- Problem to work on
Would you reproduce each line below exactly, leaving every picture out?

[Collected data]

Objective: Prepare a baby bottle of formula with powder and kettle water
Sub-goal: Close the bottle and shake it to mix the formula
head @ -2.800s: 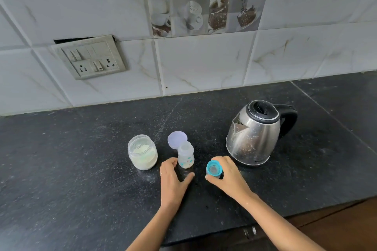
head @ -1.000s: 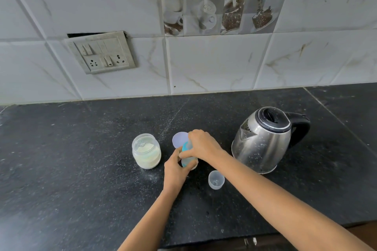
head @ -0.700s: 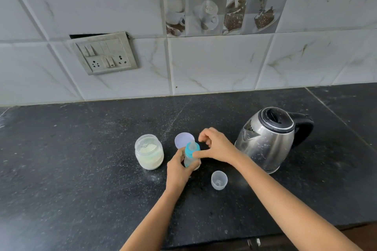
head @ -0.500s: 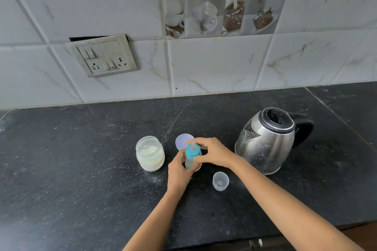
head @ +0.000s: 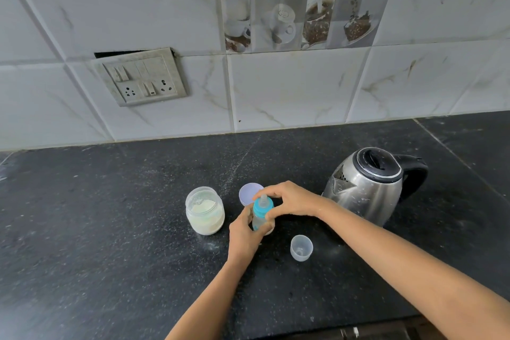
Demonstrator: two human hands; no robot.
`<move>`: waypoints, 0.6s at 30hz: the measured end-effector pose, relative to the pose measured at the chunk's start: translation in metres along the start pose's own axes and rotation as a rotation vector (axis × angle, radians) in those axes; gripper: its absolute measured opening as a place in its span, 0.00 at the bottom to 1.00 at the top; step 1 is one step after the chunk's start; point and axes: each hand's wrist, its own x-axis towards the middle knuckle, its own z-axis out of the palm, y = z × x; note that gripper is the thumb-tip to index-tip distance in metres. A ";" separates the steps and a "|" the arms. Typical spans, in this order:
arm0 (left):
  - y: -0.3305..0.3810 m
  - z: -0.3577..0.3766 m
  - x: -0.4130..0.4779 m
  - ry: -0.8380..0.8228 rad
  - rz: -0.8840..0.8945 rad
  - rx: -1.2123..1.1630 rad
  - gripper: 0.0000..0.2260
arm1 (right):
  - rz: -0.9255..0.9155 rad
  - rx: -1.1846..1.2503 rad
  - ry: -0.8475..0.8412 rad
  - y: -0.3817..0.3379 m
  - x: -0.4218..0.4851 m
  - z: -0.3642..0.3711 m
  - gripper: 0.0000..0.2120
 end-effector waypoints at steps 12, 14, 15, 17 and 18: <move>0.000 0.005 -0.003 0.053 0.028 0.016 0.16 | 0.313 -0.327 0.775 -0.028 -0.008 0.092 0.22; 0.000 0.006 -0.003 0.066 0.020 0.001 0.16 | 0.350 -0.354 0.827 -0.033 -0.006 0.101 0.21; 0.000 0.006 -0.003 0.069 0.012 -0.009 0.16 | 0.376 -0.389 0.815 -0.034 -0.005 0.102 0.21; -0.001 0.004 -0.002 0.055 0.006 -0.023 0.16 | 0.404 -0.451 0.725 -0.033 -0.007 0.091 0.22; -0.001 0.003 -0.001 0.038 0.009 -0.025 0.18 | 0.390 -0.421 0.670 -0.030 -0.009 0.081 0.24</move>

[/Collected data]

- Solution
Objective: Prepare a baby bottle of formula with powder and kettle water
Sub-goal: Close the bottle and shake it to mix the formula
head @ -2.800s: 
head @ -1.000s: 
head @ -0.700s: 
head @ -0.500s: 
head @ +0.000s: 
Demonstrator: two human hands; no robot.
`<move>`: waypoints, 0.6s at 30hz: the measured end-effector pose, relative to the pose measured at the chunk's start: translation in metres along the start pose's own axes and rotation as a rotation vector (axis × angle, radians) in those axes; gripper: its absolute measured opening as a place in its span, 0.00 at the bottom to 1.00 at the top; step 1 is one step after the chunk's start; point and axes: each hand's wrist, its own x-axis towards the middle knuckle, its own z-axis out of the palm, y = z × x; note that gripper is the thumb-tip to index-tip distance in metres. A ";" separates the steps and a "|" the arms. Typical spans, in this order:
arm0 (left):
  - y: -0.3305..0.3810 m
  - z: -0.3577..0.3766 m
  - x: -0.4130..0.4779 m
  - ry: -0.8380..0.8228 rad
  - rz: -0.8840..0.8945 rad
  - rx: -1.2123..1.1630 rad
  - gripper: 0.0000..0.2260
arm1 (right):
  - rz: -0.9255..0.9155 rad
  - rx: -1.1846..1.2503 rad
  - ry: -0.8475..0.8412 rad
  - y: -0.3817..0.3379 m
  - x: -0.4218..0.4851 m
  - z: -0.3642..0.3711 m
  - gripper: 0.0000..0.2120
 end-effector waypoints at steps 12, 14, 15, 17 and 18: <move>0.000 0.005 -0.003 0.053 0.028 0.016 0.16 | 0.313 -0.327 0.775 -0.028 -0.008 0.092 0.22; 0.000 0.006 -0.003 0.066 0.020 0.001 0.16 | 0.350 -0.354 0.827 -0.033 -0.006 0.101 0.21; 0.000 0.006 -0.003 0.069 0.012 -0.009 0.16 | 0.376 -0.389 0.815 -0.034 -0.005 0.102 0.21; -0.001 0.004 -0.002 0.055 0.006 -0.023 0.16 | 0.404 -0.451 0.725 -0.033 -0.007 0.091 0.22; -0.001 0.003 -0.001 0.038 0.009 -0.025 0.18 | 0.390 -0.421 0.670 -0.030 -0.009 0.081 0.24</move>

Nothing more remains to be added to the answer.